Every line in the listing is to be echoed verbatim.
- Opening Delimiter -
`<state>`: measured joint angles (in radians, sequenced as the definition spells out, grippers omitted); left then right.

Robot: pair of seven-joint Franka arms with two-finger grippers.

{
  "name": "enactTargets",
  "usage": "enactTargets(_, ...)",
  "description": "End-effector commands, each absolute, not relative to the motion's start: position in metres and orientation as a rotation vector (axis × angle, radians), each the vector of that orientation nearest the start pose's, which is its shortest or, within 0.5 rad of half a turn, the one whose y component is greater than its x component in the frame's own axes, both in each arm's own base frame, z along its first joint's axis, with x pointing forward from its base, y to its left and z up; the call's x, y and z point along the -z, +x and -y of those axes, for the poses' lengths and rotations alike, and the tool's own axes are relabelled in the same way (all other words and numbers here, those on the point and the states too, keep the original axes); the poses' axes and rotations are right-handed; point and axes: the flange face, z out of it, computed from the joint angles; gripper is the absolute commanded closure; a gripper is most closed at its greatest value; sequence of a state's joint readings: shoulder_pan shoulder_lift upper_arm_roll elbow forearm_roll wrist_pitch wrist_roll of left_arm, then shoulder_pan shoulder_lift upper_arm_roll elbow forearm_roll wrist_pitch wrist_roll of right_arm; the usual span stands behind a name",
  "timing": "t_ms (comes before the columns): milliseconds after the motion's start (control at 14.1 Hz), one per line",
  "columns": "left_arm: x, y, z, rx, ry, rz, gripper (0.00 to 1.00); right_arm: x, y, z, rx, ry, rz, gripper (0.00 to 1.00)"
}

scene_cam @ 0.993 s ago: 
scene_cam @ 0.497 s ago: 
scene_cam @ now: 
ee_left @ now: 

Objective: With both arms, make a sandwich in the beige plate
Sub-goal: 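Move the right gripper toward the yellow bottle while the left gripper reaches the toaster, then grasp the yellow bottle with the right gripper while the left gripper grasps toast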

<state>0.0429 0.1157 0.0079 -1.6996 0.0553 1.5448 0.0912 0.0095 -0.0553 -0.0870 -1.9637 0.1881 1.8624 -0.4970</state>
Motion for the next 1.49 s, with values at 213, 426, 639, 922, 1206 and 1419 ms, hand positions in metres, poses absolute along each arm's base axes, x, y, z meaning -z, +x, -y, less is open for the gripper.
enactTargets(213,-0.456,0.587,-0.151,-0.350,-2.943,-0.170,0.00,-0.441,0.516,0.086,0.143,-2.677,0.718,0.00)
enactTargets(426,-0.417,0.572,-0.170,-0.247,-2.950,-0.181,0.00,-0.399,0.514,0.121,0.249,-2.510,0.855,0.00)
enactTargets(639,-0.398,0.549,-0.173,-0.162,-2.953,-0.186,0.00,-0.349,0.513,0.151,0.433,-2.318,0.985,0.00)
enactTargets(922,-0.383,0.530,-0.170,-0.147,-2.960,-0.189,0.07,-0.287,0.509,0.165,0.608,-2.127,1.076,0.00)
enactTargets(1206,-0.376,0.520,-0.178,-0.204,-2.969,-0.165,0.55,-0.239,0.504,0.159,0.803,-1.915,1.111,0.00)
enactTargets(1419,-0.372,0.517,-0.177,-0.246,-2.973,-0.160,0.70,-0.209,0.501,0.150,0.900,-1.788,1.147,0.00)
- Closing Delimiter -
## [Result of this task]
`<state>`: measured joint angles (in radians, sequenced as the definition spells out, grippers omitted); left then right.

Robot: pair of seven-joint Franka arms with two-finger grippers.

{
  "name": "enactTargets",
  "usage": "enactTargets(_, ...)",
  "description": "End-effector commands, each absolute, not relative to the motion's start: position in metres and orientation as a rotation vector (axis × angle, radians), each the vector of that orientation nearest the start pose's, which is its shortest or, within 0.5 rad of half a turn, the one whose y component is greater than its x component in the frame's own axes, both in each arm's own base frame, z along its first joint's axis, with x pointing forward from its base, y to its left and z up; the call's x, y and z point along the -z, +x and -y of those axes, for the poses' lengths and rotations alike, and the tool's own axes are relabelled in the same way (all other words and numbers here, those on the point and the states too, keep the original axes); the poses' axes and rotations are right-handed; point and axes: the flange face, z out of it, computed from the joint angles; gripper is the absolute commanded closure; a gripper is most closed at its greatest value; sequence of a state's joint readings: shoulder_pan shoulder_lift upper_arm_roll elbow forearm_roll wrist_pitch wrist_roll of left_arm, then shoulder_pan shoulder_lift upper_arm_roll elbow forearm_roll wrist_pitch wrist_roll of right_arm; the usual span stands behind a name",
  "timing": "t_ms (comes before the columns): milliseconds after the motion's start (control at 14.1 Hz), one per line",
  "columns": "left_arm: x, y, z, rx, ry, rz, gripper (0.00 to 1.00); right_arm: x, y, z, rx, ry, rz, gripper (0.00 to 1.00)"
}

scene_cam @ 0.993 s ago: 
scene_cam @ 0.497 s ago: 
scene_cam @ now: 
ee_left @ now: 

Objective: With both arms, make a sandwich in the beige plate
Sub-goal: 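Move the right gripper toward the yellow bottle while the left gripper reaches the toaster, then grasp the yellow bottle with the right gripper while the left gripper grasps toast
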
<state>0.0429 0.1157 0.0079 -1.6996 0.0553 1.5448 0.0912 0.0095 -0.0553 -0.0870 -1.9637 0.1881 1.8624 -0.4970</state>
Motion for the next 1.49 s, with values at 213, 426, 639, 922, 1206 and 1419 ms, hand positions in metres, poses absolute along each arm's base axes, x, y, z meaning -z, +x, -y, less is open for the gripper.
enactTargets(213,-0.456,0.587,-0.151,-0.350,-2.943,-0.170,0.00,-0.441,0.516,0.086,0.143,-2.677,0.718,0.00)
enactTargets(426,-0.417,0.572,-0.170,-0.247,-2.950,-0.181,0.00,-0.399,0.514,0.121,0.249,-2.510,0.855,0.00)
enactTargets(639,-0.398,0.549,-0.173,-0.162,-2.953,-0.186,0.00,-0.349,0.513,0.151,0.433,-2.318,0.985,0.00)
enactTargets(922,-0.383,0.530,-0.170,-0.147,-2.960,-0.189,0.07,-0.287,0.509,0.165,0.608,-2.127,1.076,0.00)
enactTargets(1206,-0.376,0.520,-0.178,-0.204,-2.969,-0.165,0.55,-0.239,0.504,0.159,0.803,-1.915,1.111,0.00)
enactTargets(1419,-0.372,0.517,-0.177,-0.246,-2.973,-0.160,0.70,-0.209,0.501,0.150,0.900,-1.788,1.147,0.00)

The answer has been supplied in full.